Los aeropuertos de la red de Aena movieron 773.800 toneladas de carga durante el primer semestre de 2026, un 2,9% más que en el mismo periodo del año anterior, confirmando que el transporte aéreo de mercancías sigue marcando máximos en España. En apenas cuatro años, el volumen transportado por vía aérea ha crecido en casi 200.000 toneladas, un avance del 34,9% que resulta especialmente llamativo en un momento en que el tráfico marítimo internacional atraviesa serias dificultades por la inestabilidad geopolítica global.

El ritmo de crecimiento de este primer semestre es algo más moderado que el de ejercicios anteriores, pero las previsiones apuntan a que la trayectoria ascendente se mantendrá, con un ritmo medio anual estimado de entre el 4% y el 4,5% durante los próximos años. Detrás de esta cifra agregada se esconde, sin embargo, un cambio relevante en el mapa español de la carga aérea, porque mientras Madrid mantiene su hegemonía histórica, son Barcelona y Zaragoza los que se están consolidando como los verdaderos motores de crecimiento del sector.

El aeropuerto Adolfo Suárez Madrid-Barajas concentró 459.600 toneladas en el semestre, frente a las 464.600 del mismo periodo de 2025, un descenso del 1,1% pese a seguir representando cerca del 60% de toda la carga gestionada en los aeropuertos españoles. Barcelona-El Prat, en cambio, aceleró con fuerza hasta las 125.300 toneladas, frente a las 112.200 de un año antes, un incremento del 11,7%, mientras que Zaragoza experimentó un avance todavía mayor, pasando de 89.000 a 102.300 toneladas, un 15% más. Esta divergencia confirma que el crecimiento del sector ya no depende en exclusiva del principal hub nacional, sino que se está repartiendo hacia aeropuertos que hasta hace poco jugaban un papel secundario en el mapa de la carga aérea española.

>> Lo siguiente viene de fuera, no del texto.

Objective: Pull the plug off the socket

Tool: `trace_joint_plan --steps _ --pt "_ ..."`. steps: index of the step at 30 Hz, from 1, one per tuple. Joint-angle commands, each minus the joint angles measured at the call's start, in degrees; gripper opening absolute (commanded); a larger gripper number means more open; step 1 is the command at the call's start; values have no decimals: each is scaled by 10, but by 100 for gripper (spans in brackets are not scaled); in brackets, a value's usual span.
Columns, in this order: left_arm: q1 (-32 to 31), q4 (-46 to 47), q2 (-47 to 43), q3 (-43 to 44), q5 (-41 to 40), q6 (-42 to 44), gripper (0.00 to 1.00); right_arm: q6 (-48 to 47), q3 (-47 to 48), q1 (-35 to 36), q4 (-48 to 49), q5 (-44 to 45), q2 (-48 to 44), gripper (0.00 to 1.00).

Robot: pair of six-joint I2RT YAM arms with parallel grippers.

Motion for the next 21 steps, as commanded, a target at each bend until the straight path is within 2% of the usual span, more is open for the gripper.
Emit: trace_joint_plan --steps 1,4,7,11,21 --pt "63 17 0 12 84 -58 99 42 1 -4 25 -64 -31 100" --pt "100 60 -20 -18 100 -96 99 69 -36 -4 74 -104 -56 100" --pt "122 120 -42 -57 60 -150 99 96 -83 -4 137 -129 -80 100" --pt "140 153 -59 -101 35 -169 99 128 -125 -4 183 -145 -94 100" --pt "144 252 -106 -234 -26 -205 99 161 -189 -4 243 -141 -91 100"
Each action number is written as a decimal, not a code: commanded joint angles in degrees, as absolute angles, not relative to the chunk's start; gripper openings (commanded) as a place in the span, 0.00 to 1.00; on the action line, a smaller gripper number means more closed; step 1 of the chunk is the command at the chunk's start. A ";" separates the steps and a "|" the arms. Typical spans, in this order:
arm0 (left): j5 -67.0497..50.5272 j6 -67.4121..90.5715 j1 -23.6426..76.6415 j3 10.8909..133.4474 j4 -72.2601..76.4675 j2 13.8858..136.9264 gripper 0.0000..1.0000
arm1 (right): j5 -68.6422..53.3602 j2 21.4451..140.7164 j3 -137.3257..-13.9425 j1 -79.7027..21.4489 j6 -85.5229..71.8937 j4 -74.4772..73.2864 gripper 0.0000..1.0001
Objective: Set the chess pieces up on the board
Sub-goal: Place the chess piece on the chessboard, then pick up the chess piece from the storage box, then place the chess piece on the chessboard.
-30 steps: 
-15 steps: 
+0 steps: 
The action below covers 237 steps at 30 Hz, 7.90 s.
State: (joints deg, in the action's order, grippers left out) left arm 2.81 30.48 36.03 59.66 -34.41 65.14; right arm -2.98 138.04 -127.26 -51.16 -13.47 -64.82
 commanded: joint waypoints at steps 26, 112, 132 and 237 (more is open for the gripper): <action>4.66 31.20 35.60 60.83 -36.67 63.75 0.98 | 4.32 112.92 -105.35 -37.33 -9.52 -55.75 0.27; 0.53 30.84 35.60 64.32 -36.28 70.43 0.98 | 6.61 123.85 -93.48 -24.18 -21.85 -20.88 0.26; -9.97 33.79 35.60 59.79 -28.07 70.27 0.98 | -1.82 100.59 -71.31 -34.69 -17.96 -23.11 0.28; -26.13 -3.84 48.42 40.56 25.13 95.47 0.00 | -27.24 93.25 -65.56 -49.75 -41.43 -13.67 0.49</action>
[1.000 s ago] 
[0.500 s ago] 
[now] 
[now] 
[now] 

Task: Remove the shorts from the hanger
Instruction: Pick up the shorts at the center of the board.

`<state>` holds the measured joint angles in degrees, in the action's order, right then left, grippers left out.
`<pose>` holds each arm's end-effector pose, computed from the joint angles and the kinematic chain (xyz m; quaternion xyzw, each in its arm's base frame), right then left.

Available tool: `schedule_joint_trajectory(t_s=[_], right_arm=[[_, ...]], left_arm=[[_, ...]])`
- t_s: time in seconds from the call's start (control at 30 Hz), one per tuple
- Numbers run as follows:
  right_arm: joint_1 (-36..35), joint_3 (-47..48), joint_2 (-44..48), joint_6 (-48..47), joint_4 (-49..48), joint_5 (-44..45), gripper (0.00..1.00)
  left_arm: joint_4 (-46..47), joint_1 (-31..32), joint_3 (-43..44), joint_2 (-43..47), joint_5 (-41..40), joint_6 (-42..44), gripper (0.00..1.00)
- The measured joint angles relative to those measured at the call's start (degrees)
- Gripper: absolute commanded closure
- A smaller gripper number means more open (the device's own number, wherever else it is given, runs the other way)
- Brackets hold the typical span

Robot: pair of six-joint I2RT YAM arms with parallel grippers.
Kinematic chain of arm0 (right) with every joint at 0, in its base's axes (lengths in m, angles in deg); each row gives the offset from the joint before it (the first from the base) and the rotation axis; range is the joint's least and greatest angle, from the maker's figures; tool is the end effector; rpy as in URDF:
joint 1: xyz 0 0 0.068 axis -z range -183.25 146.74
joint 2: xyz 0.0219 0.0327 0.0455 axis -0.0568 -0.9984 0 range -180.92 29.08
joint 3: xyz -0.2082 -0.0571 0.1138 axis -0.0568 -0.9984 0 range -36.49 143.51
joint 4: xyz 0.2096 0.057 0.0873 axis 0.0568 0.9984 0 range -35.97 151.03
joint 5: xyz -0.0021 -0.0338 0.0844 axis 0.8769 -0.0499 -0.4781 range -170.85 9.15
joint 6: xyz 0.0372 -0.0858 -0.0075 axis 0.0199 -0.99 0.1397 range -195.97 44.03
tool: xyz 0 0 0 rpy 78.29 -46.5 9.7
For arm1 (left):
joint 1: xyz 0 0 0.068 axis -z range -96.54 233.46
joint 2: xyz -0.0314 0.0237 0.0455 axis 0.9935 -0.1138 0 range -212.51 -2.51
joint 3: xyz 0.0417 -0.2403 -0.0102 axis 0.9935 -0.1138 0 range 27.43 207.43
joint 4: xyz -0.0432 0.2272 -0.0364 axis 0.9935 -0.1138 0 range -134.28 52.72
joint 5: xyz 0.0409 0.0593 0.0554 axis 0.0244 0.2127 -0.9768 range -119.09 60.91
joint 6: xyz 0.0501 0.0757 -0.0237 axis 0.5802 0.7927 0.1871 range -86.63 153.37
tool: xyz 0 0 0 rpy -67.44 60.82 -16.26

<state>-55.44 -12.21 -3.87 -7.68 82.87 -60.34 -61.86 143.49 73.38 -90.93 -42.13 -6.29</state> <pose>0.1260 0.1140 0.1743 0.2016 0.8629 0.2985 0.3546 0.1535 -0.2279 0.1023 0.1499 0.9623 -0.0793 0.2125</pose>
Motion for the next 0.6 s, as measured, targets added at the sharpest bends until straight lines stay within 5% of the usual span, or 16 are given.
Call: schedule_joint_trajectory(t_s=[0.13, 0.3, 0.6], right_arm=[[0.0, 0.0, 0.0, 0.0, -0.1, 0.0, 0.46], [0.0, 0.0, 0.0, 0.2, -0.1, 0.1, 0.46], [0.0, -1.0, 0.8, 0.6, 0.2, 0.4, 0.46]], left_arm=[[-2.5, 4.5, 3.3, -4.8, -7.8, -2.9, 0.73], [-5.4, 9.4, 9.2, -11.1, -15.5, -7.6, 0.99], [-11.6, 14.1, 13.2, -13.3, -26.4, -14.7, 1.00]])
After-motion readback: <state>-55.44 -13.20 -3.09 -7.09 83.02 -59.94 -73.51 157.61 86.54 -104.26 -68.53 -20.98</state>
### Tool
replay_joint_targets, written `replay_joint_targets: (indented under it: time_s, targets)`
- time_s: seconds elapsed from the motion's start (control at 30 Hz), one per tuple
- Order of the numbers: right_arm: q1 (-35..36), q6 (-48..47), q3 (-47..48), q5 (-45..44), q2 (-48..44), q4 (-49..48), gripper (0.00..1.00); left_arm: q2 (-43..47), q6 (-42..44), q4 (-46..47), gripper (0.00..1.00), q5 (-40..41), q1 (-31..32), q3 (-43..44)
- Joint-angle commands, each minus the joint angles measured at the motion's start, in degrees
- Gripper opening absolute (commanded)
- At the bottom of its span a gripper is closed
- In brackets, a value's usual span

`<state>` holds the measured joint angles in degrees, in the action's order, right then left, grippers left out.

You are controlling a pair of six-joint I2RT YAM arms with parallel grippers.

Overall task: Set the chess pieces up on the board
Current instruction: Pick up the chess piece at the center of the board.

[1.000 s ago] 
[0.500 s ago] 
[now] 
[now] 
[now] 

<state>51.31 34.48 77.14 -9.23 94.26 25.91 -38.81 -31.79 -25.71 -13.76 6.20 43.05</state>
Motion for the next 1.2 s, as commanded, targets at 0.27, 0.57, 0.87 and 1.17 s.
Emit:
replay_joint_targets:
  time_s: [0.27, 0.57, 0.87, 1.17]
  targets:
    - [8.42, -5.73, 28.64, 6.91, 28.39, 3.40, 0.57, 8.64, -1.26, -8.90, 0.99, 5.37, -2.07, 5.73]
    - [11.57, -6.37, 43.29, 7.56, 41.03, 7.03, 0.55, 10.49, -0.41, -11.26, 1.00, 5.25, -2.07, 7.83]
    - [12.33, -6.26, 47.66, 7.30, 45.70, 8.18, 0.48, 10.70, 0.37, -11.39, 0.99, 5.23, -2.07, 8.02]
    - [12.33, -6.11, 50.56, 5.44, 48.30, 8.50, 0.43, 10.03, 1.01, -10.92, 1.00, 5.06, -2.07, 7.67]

Aena atribuye la evolución de la demanda principalmente a las decisiones comerciales de aerolíneas, operadores logísticos y empresas cargadoras, aunque reivindica su propio papel como gestor aeroportuario a la hora de facilitar que esa actividad se desarrolle en las mejores condiciones posibles. En esa línea, la compañía puso en marcha en 2024 un Plan Estratégico específico para el sector de la carga aérea, orientado a favorecer el desarrollo del transporte de mercancías, mejorar la competitividad de los aeropuertos con mayor actividad carguera y asegurar un crecimiento sostenido en el tiempo.

Una de las medidas más relevantes de ese plan es el sistema de incentivos para aerolíneas que operan aviones cargueros de fuselaje ancho, vigente desde el 1 de marzo de 2024 hasta el 28 de febrero de 2027. El mecanismo ofrece un reembolso sobre la tarifa media de aterrizaje para las operaciones adicionales de llegada respecto al periodo anterior, con un 75% de reembolso durante el primer año, un 50% durante el segundo y un 25% durante el tercero, un incentivo decreciente pensado para atraer nuevas compañías y consolidar rutas y frecuencias mientras dura el periodo de bonificación. El plan incluye además inversiones en infraestructuras, optimización de los centros de carga y mejoras en los accesos y la circulación de mercancías, un paquete de medidas que, a la vista de los datos de Barcelona y Zaragoza, parece estar surtiendo efecto precisamente en los aeropuertos donde Aena ha concentrado buena parte de este esfuerzo de atracción de tráfico carguero.